### What you have to do
I'd like every line from the material below that has "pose" in it.

### Information provided
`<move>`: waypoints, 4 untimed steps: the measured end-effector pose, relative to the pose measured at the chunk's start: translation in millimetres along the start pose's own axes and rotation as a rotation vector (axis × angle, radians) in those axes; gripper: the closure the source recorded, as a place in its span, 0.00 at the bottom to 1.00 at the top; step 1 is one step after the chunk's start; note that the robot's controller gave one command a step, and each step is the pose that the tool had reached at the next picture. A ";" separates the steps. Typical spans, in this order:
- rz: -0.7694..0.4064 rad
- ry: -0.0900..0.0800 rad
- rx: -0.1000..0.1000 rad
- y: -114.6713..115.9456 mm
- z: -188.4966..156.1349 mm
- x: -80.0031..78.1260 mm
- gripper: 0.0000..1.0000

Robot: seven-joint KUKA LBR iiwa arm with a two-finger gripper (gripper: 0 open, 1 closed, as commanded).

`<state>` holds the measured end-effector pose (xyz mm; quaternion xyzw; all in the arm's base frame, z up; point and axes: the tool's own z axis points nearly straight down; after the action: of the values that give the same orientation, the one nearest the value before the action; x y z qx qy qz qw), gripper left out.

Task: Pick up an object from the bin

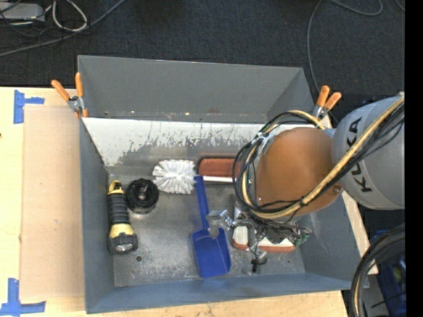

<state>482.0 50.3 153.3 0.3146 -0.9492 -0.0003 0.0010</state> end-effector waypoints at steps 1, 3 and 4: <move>-0.202 0.006 -0.005 8.8 10.1 6.4 0.00; -0.583 0.002 -0.005 27.1 84.0 -16.5 1.00; -0.583 0.002 -0.005 27.0 84.0 -16.5 1.00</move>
Offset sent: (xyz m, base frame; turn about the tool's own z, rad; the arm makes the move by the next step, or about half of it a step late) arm -0.0069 0.0107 -0.0833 -0.4677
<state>478.9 81.8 69.3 0.5739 -0.8189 -0.0026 0.0027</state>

### Answer section
`<move>`: waypoints, 4 untimed steps: the measured end-effector pose, relative to the pose measured at the chunk's start: translation in millimetres along the start pose's own axes and rotation as a rotation vector (axis × angle, radians) in those axes; gripper: the closure the source recorded, as a place in its span, 0.00 at the bottom to 1.00 at the top; step 1 is one step after the chunk's start; note that the robot's controller gave one command a step, and each step is the pose that the tool had reached at the next picture. A ";" separates the steps. Typical spans, in this order:
`<state>` holds the measured end-effector pose (xyz mm; quaternion xyzw; all in the arm's base frame, z up; point and axes: the tool's own z axis points nearly straight down; after the action: of the values that give the same orientation, the one nearest the value before the action; x y z qx qy qz qw), gripper left out.

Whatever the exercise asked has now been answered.